# Activity
Produce the records again in full, exactly as shown below.
*** Given data Section Begins ***
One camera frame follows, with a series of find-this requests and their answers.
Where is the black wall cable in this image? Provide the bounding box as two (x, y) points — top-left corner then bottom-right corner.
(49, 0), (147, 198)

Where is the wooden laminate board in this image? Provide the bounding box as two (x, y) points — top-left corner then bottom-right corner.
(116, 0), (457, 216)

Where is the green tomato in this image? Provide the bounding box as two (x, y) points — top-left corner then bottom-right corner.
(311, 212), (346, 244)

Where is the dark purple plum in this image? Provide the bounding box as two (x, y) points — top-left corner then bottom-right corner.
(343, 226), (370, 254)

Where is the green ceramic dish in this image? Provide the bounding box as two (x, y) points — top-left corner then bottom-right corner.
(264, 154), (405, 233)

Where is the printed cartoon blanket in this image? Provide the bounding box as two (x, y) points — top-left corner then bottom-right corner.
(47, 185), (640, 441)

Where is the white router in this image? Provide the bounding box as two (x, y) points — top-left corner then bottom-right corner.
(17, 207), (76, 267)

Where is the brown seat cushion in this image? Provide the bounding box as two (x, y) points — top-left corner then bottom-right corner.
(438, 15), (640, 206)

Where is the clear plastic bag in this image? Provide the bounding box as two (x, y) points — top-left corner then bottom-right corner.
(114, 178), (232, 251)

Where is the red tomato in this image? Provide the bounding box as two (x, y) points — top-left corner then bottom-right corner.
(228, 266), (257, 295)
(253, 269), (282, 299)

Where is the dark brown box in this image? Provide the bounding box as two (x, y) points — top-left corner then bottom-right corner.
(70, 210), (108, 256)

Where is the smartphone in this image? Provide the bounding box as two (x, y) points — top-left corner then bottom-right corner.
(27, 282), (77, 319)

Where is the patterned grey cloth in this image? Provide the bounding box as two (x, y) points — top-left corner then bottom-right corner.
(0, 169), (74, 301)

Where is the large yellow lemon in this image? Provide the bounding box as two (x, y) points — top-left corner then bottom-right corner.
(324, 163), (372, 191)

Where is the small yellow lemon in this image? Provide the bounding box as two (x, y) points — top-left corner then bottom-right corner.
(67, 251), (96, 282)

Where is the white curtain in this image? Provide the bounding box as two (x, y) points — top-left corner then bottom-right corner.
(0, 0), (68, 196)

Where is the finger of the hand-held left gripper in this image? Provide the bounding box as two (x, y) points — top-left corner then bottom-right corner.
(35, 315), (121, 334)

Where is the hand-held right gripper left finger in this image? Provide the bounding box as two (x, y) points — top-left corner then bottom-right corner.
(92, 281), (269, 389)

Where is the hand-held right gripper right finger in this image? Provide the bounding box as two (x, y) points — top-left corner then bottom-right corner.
*** Given data Section Ends ***
# Result of this exercise
One camera frame follows, with a series of find-this requests and their answers.
Where is the black wall cable in this image? Provide the bounding box as two (x, y) points — top-left corner then bottom-right corner.
(49, 0), (147, 198)

Where is the wooden laminate board in this image? Provide the bounding box as two (x, y) points — top-left corner then bottom-right corner.
(116, 0), (457, 216)

Where is the green tomato in this image? Provide the bounding box as two (x, y) points — top-left corner then bottom-right corner.
(311, 212), (346, 244)

Where is the dark purple plum in this image? Provide the bounding box as two (x, y) points — top-left corner then bottom-right corner.
(343, 226), (370, 254)

Where is the green ceramic dish in this image? Provide the bounding box as two (x, y) points — top-left corner then bottom-right corner.
(264, 154), (405, 233)

Where is the printed cartoon blanket in this image? Provide the bounding box as two (x, y) points — top-left corner then bottom-right corner.
(47, 185), (640, 441)

Where is the white router in this image? Provide the bounding box as two (x, y) points — top-left corner then bottom-right corner.
(17, 207), (76, 267)

Where is the brown seat cushion in this image? Provide the bounding box as two (x, y) points — top-left corner then bottom-right corner.
(438, 15), (640, 206)

Where is the clear plastic bag in this image? Provide the bounding box as two (x, y) points — top-left corner then bottom-right corner.
(114, 178), (232, 251)

Where is the red tomato in this image? Provide the bounding box as two (x, y) points — top-left corner then bottom-right corner.
(228, 266), (257, 295)
(253, 269), (282, 299)

Where is the dark brown box in this image? Provide the bounding box as two (x, y) points — top-left corner then bottom-right corner.
(70, 210), (108, 256)

Where is the smartphone in this image? Provide the bounding box as two (x, y) points — top-left corner then bottom-right corner.
(27, 282), (77, 319)

Where is the patterned grey cloth in this image? Provide the bounding box as two (x, y) points — top-left corner then bottom-right corner.
(0, 169), (74, 301)

Where is the large yellow lemon in this image? Provide the bounding box as two (x, y) points — top-left corner then bottom-right corner.
(324, 163), (372, 191)

Where is the small yellow lemon in this image? Provide the bounding box as two (x, y) points — top-left corner then bottom-right corner.
(67, 251), (96, 282)

Where is the white curtain in this image? Provide the bounding box as two (x, y) points — top-left corner then bottom-right corner.
(0, 0), (68, 196)

Where is the finger of the hand-held left gripper in this image? Provide the bounding box as two (x, y) points — top-left corner then bottom-right corner.
(35, 315), (121, 334)

Where is the hand-held right gripper left finger in this image? Provide the bounding box as two (x, y) points — top-left corner then bottom-right corner.
(92, 281), (269, 389)

Where is the hand-held right gripper right finger in this image? Provide the bounding box as two (x, y) points — top-left corner then bottom-right corner.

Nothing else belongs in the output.